START Information provided

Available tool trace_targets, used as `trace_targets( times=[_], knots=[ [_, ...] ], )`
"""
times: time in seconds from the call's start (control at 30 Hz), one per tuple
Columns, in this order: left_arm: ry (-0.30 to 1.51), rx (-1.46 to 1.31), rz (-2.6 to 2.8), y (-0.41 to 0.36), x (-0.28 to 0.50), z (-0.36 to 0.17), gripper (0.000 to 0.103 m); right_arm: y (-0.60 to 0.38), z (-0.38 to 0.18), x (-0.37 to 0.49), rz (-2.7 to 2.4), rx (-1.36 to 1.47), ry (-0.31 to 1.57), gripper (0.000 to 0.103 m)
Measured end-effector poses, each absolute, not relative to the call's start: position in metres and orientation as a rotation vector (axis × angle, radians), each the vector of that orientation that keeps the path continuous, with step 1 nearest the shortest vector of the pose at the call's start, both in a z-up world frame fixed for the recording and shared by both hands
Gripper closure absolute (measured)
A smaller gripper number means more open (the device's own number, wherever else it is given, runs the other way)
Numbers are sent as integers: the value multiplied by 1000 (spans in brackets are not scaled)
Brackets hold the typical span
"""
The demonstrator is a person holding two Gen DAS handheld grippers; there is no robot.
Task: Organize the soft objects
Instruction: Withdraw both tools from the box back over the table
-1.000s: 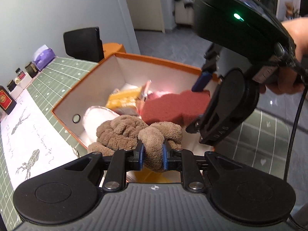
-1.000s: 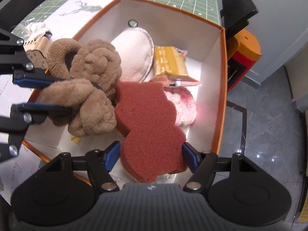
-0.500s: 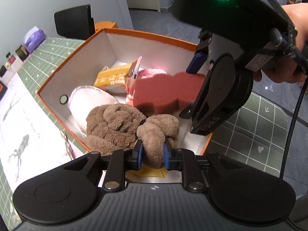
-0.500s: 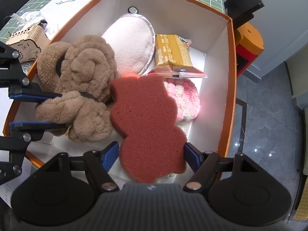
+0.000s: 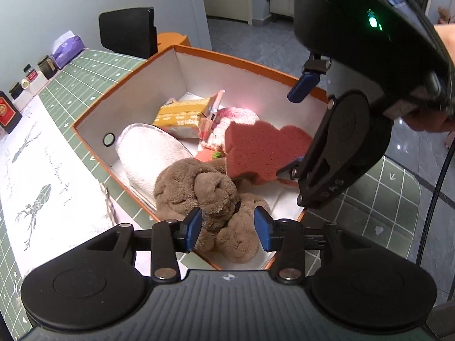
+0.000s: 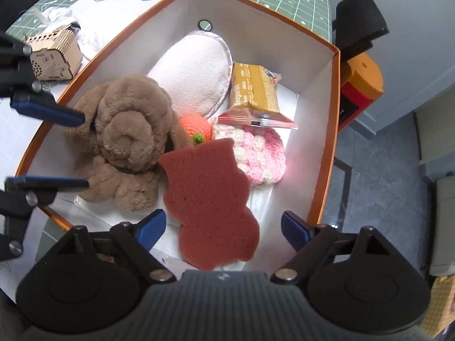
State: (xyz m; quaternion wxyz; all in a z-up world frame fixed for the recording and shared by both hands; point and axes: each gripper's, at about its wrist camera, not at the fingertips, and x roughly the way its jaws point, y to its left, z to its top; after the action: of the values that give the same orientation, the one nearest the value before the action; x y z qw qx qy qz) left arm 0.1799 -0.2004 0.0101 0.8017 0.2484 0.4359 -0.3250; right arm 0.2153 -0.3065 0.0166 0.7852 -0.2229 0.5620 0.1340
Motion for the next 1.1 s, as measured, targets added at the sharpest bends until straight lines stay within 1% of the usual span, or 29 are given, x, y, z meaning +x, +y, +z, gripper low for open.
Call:
trace_targets(
  times=[0.13,0.4,0.63,0.83,1.1],
  knots=[
    [878,486,-681,-193,172,20,54,-303,29,208,285,-478,1163,16],
    [669,304,-508,-154,144,40,54,-284,55,184,302,-410,980,16],
    [523,213,-364,-110,116,43,54,-262,68,160,352,-262,789,17],
    [465,162,-233,-70,97,38,54,-229,64,141,381,-165,707,17],
    [464,72,-118,-22,79,24,53,-187,47,111,362,-121,609,17]
  ],
)
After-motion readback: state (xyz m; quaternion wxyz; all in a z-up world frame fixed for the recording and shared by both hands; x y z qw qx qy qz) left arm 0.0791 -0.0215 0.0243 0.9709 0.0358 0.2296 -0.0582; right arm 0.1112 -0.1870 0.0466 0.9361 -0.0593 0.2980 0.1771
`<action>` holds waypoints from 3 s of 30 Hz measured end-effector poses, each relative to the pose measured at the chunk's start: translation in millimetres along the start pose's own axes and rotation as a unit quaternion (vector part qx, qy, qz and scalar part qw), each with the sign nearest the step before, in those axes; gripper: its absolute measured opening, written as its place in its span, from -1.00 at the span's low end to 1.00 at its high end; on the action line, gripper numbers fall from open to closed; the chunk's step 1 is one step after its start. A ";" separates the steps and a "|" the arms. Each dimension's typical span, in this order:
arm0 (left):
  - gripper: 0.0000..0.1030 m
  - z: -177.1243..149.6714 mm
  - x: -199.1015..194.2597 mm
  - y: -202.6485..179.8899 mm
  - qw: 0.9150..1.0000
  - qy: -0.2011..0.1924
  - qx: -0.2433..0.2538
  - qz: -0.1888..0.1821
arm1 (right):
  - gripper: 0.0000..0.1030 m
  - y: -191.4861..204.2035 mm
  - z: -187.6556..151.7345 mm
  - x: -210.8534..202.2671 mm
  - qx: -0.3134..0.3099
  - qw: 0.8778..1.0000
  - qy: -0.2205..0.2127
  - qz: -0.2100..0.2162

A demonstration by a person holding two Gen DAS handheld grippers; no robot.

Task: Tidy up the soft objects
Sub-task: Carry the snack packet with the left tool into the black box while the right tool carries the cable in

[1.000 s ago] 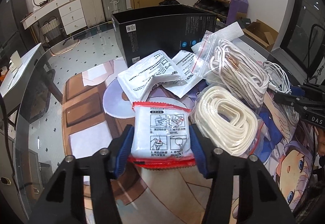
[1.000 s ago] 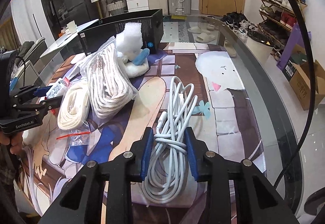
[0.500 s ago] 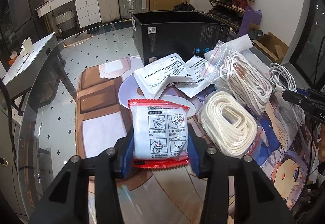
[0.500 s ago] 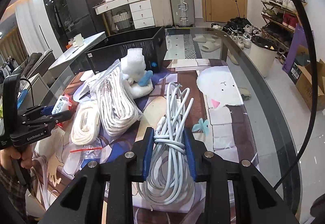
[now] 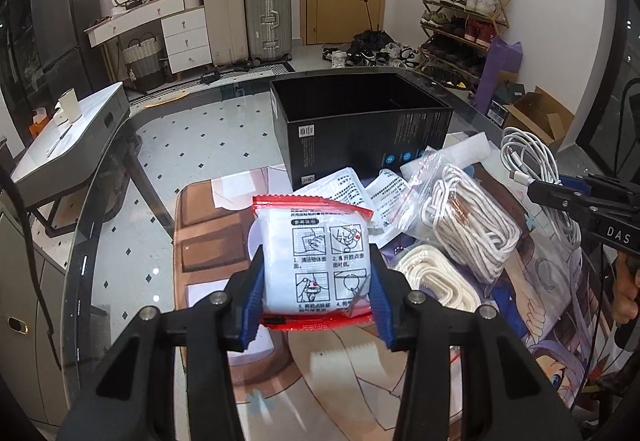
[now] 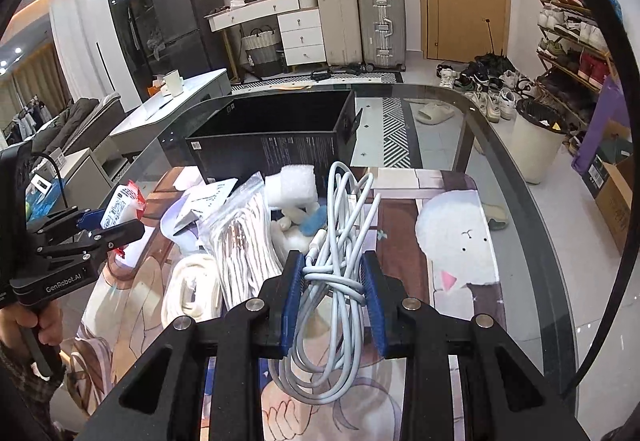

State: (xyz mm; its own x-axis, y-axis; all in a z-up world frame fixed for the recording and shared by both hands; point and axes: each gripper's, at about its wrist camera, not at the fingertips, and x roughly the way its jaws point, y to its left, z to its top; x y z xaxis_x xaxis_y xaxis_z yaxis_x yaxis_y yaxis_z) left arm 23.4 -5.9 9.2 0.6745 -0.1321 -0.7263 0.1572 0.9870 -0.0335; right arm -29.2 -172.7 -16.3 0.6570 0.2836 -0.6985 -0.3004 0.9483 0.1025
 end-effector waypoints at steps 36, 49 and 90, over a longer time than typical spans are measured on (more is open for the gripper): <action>-0.15 86.9 15.7 -1.0 0.999 -0.037 -0.008 0.013 | -0.43 4.2 105.8 7.3 -0.004 0.998 -0.052 0.033; -0.15 112.7 30.1 1.7 0.999 -0.036 -0.004 0.023 | -0.43 2.4 131.9 27.5 -0.009 0.998 -0.049 0.042; -0.15 142.0 119.6 -4.3 1.000 0.027 0.004 -0.011 | -0.43 -1.2 145.5 119.2 -0.020 0.997 0.023 0.075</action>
State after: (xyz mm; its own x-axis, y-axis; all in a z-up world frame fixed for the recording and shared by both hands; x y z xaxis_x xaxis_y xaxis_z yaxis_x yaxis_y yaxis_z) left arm 205.9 -38.9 19.9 0.6314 -0.1489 -0.7610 0.1780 0.9830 -0.0447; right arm 150.1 -119.3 3.3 0.5702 0.4144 -0.7093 -0.4215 0.8887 0.1804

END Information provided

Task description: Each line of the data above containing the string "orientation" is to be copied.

Result of this exercise:
Measured end-effector poses, each absolute, not relative to the call's start: position in metres and orientation as a rotation vector (axis × angle, radians), each the vector of that orientation that keeps the path continuous, with step 1 nearest the shortest vector of the pose at the call's start, both in a z-up world frame fixed for the recording and shared by both hands
State: (xyz m; quaternion wxyz; all in a z-up world frame fixed for the recording and shared by both hands; point and axes: each gripper's, at about its wrist camera, not at the fingertips, and x roughly the way its jaws point, y to its left, z to its top; after the action: of the values that give the same orientation, the one nearest the value before the action; x y z qw qx qy qz) left arm 0.1799 -0.2004 0.0101 0.8017 0.2484 0.4359 -0.3250; right arm 0.2153 -0.3065 0.0166 0.7852 -0.2229 0.5620 0.1340

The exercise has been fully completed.